It Takes a Village, a Multidisciplinary, Multilevel Evaluation
The Falls Evaluation and Technical Assistance (FETA) team, a joint effort between the University of North Carolina at Chapel Hill, the University of Georgia, and Texas A&M, is proposing, “It Takes a Village: A multidisciplinary, multilevel evaluation of the State Driven Fall Prevention project (SDFP).” The project addresses the urgent need to create systems that support the widespread dissemination, implementation, and adoption of evidence-based fall prevention programs in clinical and community settings. Village is a continuation of an evaluation project currently funded by the Centers for Disease Control and Prevention (CDC).
Topic area(s): Aging
The ultimate objective of this initiative is to improve the health and functioning of the growing population of older Americans at-risk for falling.

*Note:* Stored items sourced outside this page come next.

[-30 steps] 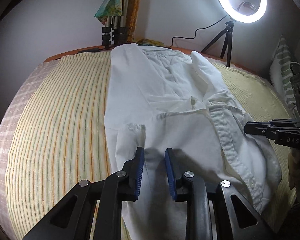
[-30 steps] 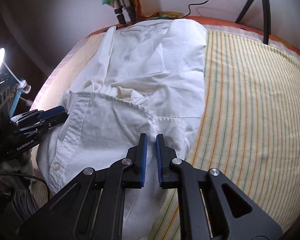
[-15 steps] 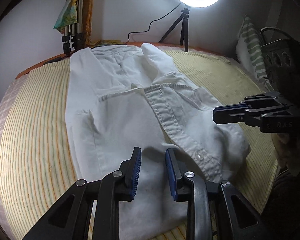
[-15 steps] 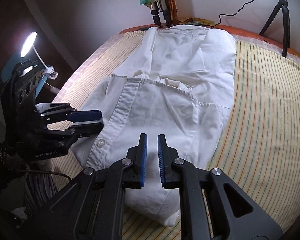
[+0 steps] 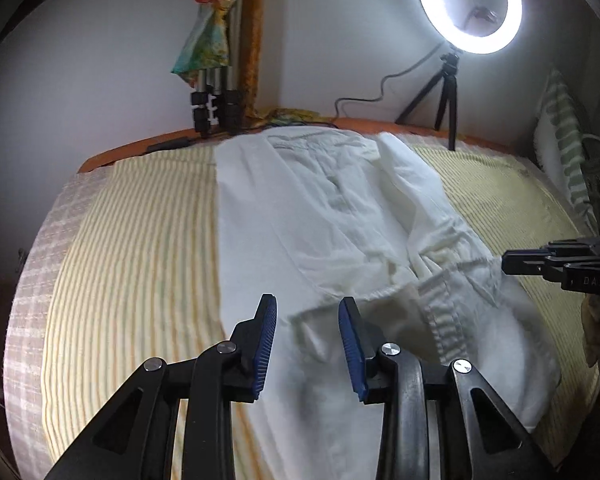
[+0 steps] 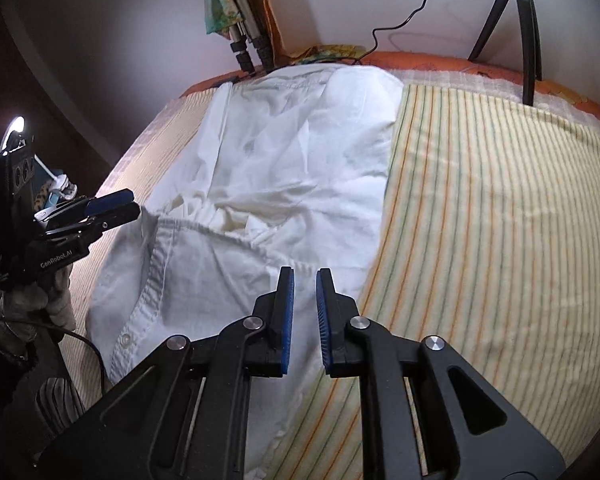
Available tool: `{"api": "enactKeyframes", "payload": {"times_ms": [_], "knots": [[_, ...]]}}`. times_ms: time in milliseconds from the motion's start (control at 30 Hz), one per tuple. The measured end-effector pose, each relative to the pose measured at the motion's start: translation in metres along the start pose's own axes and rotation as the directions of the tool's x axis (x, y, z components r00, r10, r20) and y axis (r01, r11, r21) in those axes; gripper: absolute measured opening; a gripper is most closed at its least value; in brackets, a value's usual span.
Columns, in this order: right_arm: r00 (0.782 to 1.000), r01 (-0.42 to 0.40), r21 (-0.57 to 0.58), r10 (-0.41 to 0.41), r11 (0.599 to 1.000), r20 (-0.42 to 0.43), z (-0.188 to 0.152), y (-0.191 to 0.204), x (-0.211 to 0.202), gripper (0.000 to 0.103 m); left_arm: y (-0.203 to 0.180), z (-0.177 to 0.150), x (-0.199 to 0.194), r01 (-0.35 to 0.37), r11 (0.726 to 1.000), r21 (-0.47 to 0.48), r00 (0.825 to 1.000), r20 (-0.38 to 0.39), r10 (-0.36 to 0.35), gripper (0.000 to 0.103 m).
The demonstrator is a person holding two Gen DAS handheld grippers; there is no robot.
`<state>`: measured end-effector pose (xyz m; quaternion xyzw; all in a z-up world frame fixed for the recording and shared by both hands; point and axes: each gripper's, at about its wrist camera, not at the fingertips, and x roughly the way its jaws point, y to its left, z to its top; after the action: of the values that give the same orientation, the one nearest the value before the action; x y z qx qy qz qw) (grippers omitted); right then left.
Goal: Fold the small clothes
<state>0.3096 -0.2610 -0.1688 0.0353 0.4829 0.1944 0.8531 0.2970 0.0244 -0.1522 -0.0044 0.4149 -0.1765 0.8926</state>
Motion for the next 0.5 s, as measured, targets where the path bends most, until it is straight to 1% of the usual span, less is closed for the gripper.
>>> {"api": "enactKeyframes", "payload": {"times_ms": [100, 167, 200, 267, 367, 500], "knots": [[0.999, -0.02, 0.015, 0.019, 1.0, 0.039, 0.019, -0.012, -0.004, 0.015, 0.022, 0.017, -0.003, 0.01, 0.999, -0.049, 1.0, 0.027, -0.008, 0.033], [0.998, -0.03, 0.008, 0.029, 1.0, 0.047, 0.033, -0.015, 0.0, 0.015, 0.027, 0.028, 0.001, 0.018, 0.999, -0.042, 0.999, 0.029, -0.016, 0.033], [0.998, -0.041, -0.001, 0.041, 0.999, 0.042, 0.039, -0.014, 0.005, 0.015, 0.027, 0.032, 0.006, 0.014, 0.999, -0.029, 1.0, 0.026, -0.013, 0.033], [0.997, -0.071, -0.014, 0.071, 0.997, 0.011, 0.05, -0.011, 0.019, 0.015, 0.026, 0.038, 0.02, 0.031, 0.999, -0.012, 1.0, 0.001, -0.031, 0.034], [0.999, -0.046, -0.037, 0.045, 0.998, -0.024, 0.061, -0.009, 0.046, 0.015, 0.026, 0.045, 0.049, 0.034, 0.999, -0.01, 0.998, -0.049, -0.035, 0.034], [0.999, -0.011, -0.019, 0.01, 1.0, -0.048, 0.078, -0.023, 0.076, 0.015, 0.033, 0.055, 0.086, -0.003, 1.0, -0.006, 0.997, -0.08, 0.003, 0.034]]}}
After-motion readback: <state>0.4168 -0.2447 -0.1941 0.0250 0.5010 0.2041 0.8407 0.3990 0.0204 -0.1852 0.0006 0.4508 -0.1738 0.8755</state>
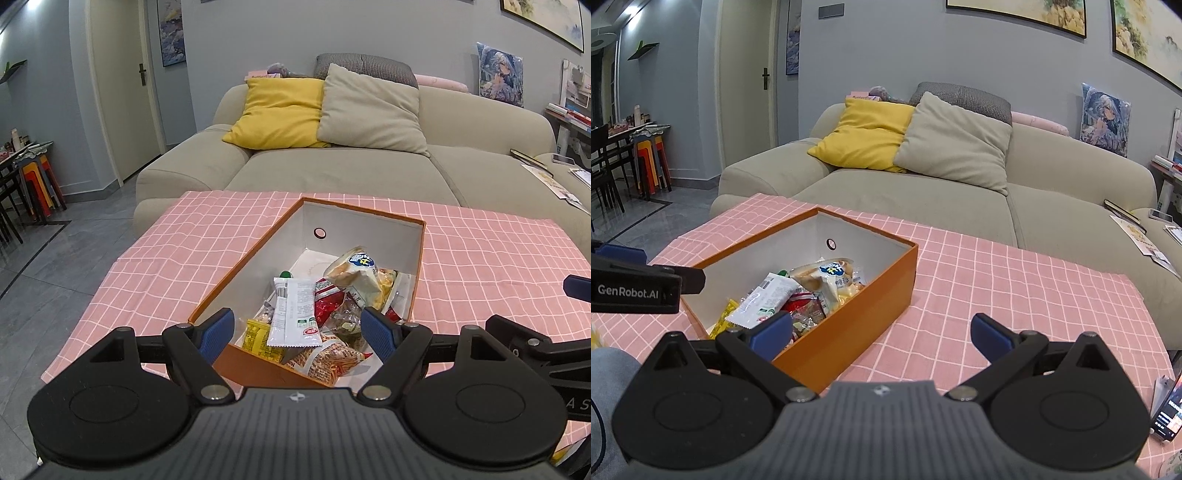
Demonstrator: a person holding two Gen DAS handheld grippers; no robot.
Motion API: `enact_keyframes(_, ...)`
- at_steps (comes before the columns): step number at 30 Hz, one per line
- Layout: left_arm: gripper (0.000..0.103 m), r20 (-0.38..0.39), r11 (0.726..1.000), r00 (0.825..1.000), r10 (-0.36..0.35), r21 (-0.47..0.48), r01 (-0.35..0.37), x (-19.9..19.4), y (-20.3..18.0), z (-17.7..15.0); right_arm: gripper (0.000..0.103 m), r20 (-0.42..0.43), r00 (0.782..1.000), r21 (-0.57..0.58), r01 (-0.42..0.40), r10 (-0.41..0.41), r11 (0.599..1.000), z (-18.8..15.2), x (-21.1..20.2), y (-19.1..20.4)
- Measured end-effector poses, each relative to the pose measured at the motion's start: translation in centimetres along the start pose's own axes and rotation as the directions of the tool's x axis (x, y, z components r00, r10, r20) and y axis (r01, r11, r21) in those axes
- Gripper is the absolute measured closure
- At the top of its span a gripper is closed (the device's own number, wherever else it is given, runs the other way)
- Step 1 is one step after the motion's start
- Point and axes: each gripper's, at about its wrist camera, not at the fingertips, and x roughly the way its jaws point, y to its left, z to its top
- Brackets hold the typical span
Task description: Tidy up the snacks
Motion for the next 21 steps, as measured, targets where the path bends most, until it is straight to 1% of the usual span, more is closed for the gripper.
enact_keyframes(21,0.012,-0.002,1.0,1.0,0.018,-0.007,-0.018,-0.28,0.06,0.02,0.004,-0.009,1.0,-0.015,-0.002,0.002,1.0,-0.06,0.29,0.14)
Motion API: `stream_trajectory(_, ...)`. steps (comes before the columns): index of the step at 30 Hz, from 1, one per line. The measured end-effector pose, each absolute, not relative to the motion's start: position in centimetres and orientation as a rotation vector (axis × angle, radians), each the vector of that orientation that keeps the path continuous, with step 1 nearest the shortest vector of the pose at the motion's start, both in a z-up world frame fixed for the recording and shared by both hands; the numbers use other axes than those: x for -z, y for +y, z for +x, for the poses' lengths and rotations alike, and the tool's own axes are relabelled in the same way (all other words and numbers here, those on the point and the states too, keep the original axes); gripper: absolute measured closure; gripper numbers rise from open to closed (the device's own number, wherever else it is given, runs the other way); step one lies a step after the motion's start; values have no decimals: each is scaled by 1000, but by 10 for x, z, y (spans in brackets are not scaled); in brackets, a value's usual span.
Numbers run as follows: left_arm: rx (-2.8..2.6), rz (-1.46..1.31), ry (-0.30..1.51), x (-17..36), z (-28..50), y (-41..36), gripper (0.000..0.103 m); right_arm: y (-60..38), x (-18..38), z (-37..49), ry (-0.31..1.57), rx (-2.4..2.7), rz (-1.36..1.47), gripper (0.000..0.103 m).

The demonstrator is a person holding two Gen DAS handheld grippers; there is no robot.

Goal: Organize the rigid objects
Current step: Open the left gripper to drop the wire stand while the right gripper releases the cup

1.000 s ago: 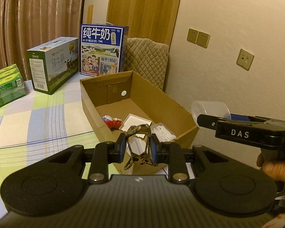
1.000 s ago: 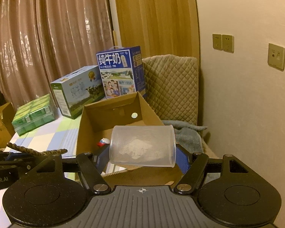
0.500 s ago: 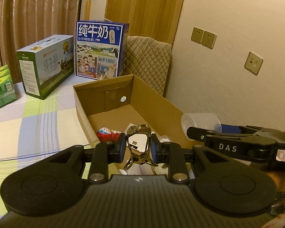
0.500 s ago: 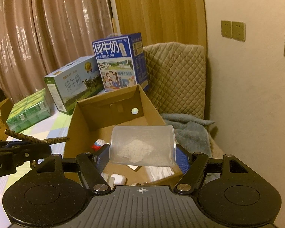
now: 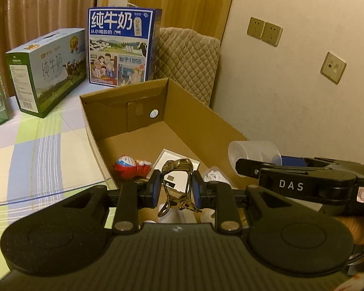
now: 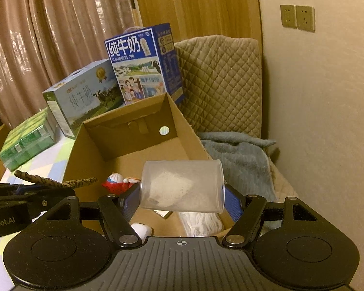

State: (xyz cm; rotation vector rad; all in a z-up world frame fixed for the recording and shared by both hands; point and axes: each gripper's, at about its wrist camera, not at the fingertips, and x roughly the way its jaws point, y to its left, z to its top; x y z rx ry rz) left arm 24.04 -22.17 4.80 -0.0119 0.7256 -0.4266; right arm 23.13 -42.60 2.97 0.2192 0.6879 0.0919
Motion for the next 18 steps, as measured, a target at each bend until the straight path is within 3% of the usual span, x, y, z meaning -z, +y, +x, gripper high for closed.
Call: stream_trajectory(18, 419, 20, 751, -36, 252, -227, 81, -425, -24, 239, 707, -93, 224, 35)
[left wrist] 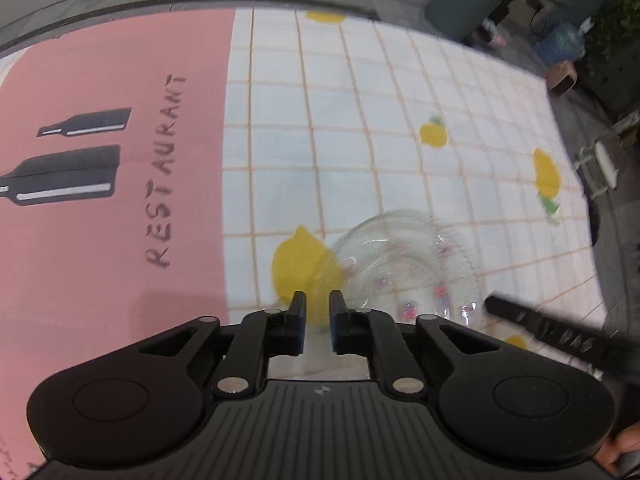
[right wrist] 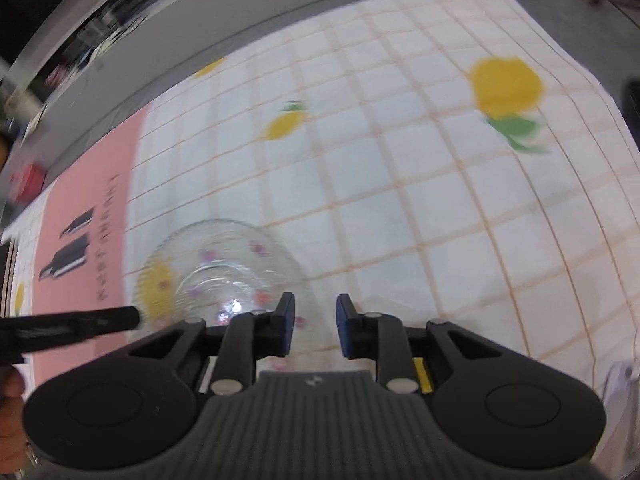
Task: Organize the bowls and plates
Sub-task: 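Lift and carry the glass plate with both grippers toward the plate stack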
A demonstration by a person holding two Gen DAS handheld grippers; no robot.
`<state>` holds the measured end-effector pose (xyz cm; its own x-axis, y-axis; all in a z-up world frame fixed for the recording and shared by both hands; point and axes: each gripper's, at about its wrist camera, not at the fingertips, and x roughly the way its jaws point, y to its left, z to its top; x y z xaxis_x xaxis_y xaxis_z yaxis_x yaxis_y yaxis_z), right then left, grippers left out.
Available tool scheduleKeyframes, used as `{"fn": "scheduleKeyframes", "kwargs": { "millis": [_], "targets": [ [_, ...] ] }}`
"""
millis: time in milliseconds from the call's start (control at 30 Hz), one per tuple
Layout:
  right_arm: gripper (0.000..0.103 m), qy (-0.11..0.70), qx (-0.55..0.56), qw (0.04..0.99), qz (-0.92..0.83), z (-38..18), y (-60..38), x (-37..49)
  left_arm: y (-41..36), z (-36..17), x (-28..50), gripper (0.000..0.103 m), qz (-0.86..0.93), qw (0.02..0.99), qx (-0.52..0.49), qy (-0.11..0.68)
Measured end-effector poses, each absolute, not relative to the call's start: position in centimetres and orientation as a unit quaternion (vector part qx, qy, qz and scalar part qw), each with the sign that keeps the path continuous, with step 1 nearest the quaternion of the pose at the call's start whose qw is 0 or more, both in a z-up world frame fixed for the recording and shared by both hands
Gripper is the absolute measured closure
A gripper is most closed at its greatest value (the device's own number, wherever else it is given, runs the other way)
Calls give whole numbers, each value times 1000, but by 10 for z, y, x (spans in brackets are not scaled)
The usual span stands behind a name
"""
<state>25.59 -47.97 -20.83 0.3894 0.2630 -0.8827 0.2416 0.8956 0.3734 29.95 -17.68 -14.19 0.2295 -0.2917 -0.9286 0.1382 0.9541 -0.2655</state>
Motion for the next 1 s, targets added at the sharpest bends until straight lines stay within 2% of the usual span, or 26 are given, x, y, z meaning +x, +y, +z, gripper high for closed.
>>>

One in three adults over 65 falls annually, costing the U.S. healthcare system over $30 billion dollars. Although multiple risk factors for falling and socio-ecological intervention approaches to addressing the issue have been well-documented, the tools required to disseminate interventions at the clinical and community levels are still in their early stages. Village’s innovation is its unique ability to bridge efforts between public health, healthcare and aging services networks. Village maintains a multi-disciplinary team with the skill set required to evaluate the impact of community programs, clinical interventions and systems changes. The Village team has access to extensive clinical, community, and research networks, which it will leverage to maximize distribution channels for widespread dissemination and rapid uptake of findings. During the three year Village evaluation, three aims will be achieved to identify essential elements of effective fall prevention programming at the state and national levels. Aim one will focus on evaluation of impact of programs as they are scaled statewide, Aim two will focus on providing technical assistance to bring programs to scale, and Aim three will disseminate findings to key stakeholders. Aims one and two will be completed during the first two years of this evaluation project (i.e., last two years of SDFP), and Aim three will be accomplished throughout the project. The ultimate impact of this initiative is to improve the health and functioning of the growing population of older Americans at-risk for falling.